P. ¿Qué hacer, entonces, contra esas imposiciones?

R. Creo que es posible poner trabas a estas manipulaciones, sacar a la conciencia lo inconsciente, resignificar, citar en vez de decir, parodiar, contraatacar, educar en la constitución puramente convencional del lenguaje. Y todo esto mediante el mismo lenguaje. ¿Qué otra cosa es buena parte de la literatura? Fíjese en esta frase de un joven poeta, Óscar García Sierra: “Creo que me siento solo, pero necesito una segunda opinión”; y fíjese en el partido que se saca ahí de una expresión manida, puro discurso repetido, como es “segunda opinión”, simplemente recolocándola fuera de su contexto habitual… y ¡revelando espléndidamente su condición de convención!

P. Por lo que veo hay salidas para dinamitar las trampas en las que nos meten las palabras…

R. El lenguaje humano está preparado para alcanzar unos niveles de sofisticación extraordinarios. Y no hace falta ir a la literatura. Pensemos en el lenguaje del ligue: todo ese decir sin decir, esas insinuaciones, esos rodeos, esos sobreentendidos o dobles sentidos, ese trabajo portentoso del ingenio… o, si hay acuerdo para jugar a eso, ¡esas guarradas! ¿No es sencillamente maravilloso?

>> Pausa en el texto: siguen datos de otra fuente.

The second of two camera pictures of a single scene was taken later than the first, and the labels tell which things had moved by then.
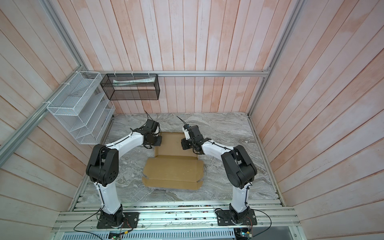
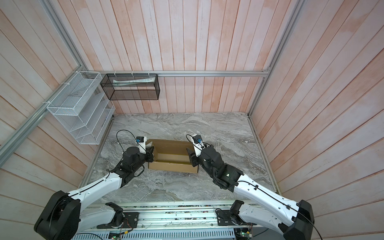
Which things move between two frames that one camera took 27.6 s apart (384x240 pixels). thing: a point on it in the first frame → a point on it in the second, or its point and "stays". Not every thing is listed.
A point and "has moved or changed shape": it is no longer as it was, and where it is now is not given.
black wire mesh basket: x=131 y=86 stays
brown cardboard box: x=173 y=168 has moved or changed shape
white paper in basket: x=136 y=81 stays
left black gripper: x=158 y=143 → x=149 y=152
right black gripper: x=184 y=142 → x=193 y=158
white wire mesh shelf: x=83 y=108 stays
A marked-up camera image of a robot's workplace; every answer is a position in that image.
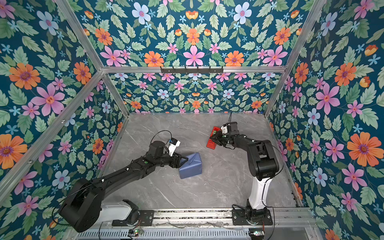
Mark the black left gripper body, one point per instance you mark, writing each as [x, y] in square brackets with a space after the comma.
[165, 160]

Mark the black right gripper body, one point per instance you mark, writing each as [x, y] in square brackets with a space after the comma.
[222, 139]

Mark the light blue wrapping paper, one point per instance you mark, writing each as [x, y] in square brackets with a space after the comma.
[192, 167]

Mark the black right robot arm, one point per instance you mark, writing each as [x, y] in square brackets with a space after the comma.
[263, 166]

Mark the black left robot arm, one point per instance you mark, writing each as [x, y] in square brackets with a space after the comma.
[84, 205]

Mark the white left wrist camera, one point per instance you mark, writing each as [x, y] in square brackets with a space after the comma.
[173, 144]

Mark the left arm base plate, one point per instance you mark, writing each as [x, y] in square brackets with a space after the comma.
[143, 218]

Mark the white cable duct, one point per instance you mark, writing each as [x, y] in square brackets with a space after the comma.
[165, 234]

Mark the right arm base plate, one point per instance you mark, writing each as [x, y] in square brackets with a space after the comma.
[241, 217]

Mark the black hook rail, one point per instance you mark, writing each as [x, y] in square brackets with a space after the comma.
[191, 70]

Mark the aluminium mounting rail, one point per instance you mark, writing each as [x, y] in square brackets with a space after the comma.
[220, 217]

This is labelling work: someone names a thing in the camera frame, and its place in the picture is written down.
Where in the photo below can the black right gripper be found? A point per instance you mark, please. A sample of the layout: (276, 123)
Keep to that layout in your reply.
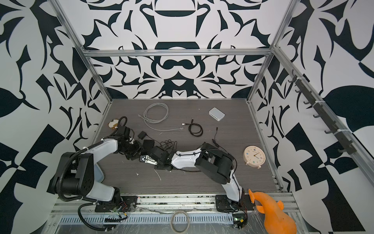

En fin, que soy totalmente partidario de una consideración optimista del lenguaje humano… y, ya de paso, de las guarradas.

P. En uno de sus pecios, Ferlosio comenta que los hallazgos realmente felices de una obra literaria no son producto de la elaboración, sino que irrumpen por azar, y destaca una ocurrencia de Cervantes (“la más amorosa expresión de gratitud carnal que pueda concebirse en prosa castellana”, escribe): “Lavar quiero a un galán las pocas barbas que tiene con una bacía llena de agua de ángeles, porque su cara es como la de un ángel pintado”. Me gustaría, para terminar, que nos regalara un par de este tipo de perlas.

R. Una puede ser del mismo Ferlosio, una cita con la que encabecé uno de mis libros: “… y en cuanto al afirmar en redondo, ¿cómo que ‘en redondo’? ¡Ni en redondo ni en cuadrado ni en triangular ni en nada!” (es de Esas Yndias…). Otra la sacaría de Los hermanos Karamázov, que tiene uno de los narradores más brillantes, parlanchines y desatados de la historia de la novela. Por ejemplo: “Y hasta empezó a gimotear. Era un sentimental. Era malvado y sentimental”. Y en la página 972, donde llega a decir: “Pero no voy a describir los detalles”.


III

Prólogo de Estilo rico/estilo pobre. Luis Magrinyà. Debate. Barcelona, 2015. 224 páginas. 19,90 euros.

Lo prudente es dar vueltas y más vueltas a las cosas estas de las palabras echando los condimentos con que las cocinamos en el horno del propio magín. Claro que para ello cada maestrillo tiene su librillo y cada cocinero sus recetas. Las que nos trae aquí Luis Magrinyà me parecen muy oportunas para ayudarnos a escribir mejor, simplemente porque él ha sido cocinero antes que fraile: cocinero haciendo diccionarios durante muchos años, que es como lo conocí; porque lo de escribir novelas debe venirle de siempre, aunque yo lo haya visto con este hábito solo cuando colgó los de la cocina.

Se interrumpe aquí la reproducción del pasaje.